Sunday, March 21, 2010
There's so many things that go through my head like one of those signs that light up in words scrolling across the screen.
When I look at people's spark pages, I always look to see when they joined. I've seen many who joined a year ago and now have 75 or 100 pounds off and I think "if only I had joined last year I'd have so much more off already!" My SP join date is 1-7-10. I so wish I could change it to 1-7-09 and look at my weight meter and see that I already met my first big goal of 100 pounds off in a year. But I have to earn it, day by day for all of 2010 and hopefully someone who joins in January of 2011 can look at my page and think the same thing. I go to the gym 6 days a week and really work. I'm always refining my eating habits and have been doing well staying within my calorie range so I should get there if I keep on keeping on. Whew....it's hard to be patient!
I think about my knee with the pain and poor range of motion and wonder if I'll ever be able to ride a bike again or walk up steps like most people do...one foot on each step. At this point I have to lead with my good leg and put the "bad" leg on the same step before advancing to the next one.

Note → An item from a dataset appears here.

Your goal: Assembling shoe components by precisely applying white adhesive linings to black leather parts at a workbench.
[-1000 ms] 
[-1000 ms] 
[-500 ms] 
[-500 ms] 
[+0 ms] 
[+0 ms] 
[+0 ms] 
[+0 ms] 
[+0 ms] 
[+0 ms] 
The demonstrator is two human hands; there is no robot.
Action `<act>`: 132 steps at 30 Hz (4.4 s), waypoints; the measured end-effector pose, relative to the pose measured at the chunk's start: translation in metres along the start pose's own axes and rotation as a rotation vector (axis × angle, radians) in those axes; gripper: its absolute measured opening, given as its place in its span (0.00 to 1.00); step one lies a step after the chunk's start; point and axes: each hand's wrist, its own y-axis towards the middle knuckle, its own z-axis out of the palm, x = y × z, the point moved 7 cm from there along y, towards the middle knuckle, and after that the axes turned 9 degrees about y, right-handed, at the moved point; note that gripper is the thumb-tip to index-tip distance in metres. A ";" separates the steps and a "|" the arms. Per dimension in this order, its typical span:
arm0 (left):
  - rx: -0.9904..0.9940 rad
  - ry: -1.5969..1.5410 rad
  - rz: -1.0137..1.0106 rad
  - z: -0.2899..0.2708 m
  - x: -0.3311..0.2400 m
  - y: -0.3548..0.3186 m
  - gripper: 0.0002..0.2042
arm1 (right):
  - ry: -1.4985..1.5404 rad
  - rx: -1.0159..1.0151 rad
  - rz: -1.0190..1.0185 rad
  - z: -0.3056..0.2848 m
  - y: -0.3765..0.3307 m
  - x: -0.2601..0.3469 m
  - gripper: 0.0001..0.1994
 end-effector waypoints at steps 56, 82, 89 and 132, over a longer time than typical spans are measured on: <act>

My husband and I may be moving, and there's so much to think about with that too. We work with a group of families originally from Burma who moved here from a refugee camp in Thailand. Christian Freedom International is based out of our city, and the president bought a motel and converted the motel rooms into homes for the people. He's going to be moving back to Thailand to work with more people and asked if we would be willing to oversee the motel. We really should live on the premesis to do it correctly. So we are looking at the house next door to the motel to possibly buy. If not that, then we would sell our house and renovate a suite for ourselves at the motel. This all brings so much to think about, not the least of which is our two large dogs and how they would fit in. We would also have to eliminate well over half of our possessions if we move to the motel instead of the house. Now there's a topic with a lot to think about!
Another topic tiptoeing through my brain cells is what size clothes I'll wear when I complete my weight loss. I have been large for so long that I have no idea what size I'll be at 170 pounds or 150 or 135 pounds. I don't even know if I can get that low. And if I do, what about all the extra skin I'll have, and will it be hanging on me? At 60 it won't just tighten back up because I'm sure I've lost elasticity. Will I be wearing tight undergarments to hold it all in? I don't have insurance that will pay for excess skin removal or a lift of my face or any other part of my body. So even if I'm a size 12 for instance, will I look like it? What kind of shape will I have? Not on a scale with global warming or world hunger, but something to think about anyway.
I'm also thinking about how I could earn some money. I did have a job before my knee replacement, but while I was healing the business closed. I live in a small town and jobs are VERY few and far between. I'm not ready to work at this point. My knee is still healing. Also I've had 2 strokes and my memory is not as good as it used to be . I will be interested to see what I can come up with when I'm ready to go back to work. In the past I've been an x-ray technician and a medical transcriptionist. I'd like to find something working with people because I love people and get along well with them.
One thinG I know for sure...it's been a very long winter and Spring is here. There is so much sun now and hints of warmth to come. I may be going through everything we own and getting rid of a lot of it and packing for a new home. I'll be outside a lot and my brain can have a little rest as I work on the yard and get ready for warm weather. That's not something I have to wonder about!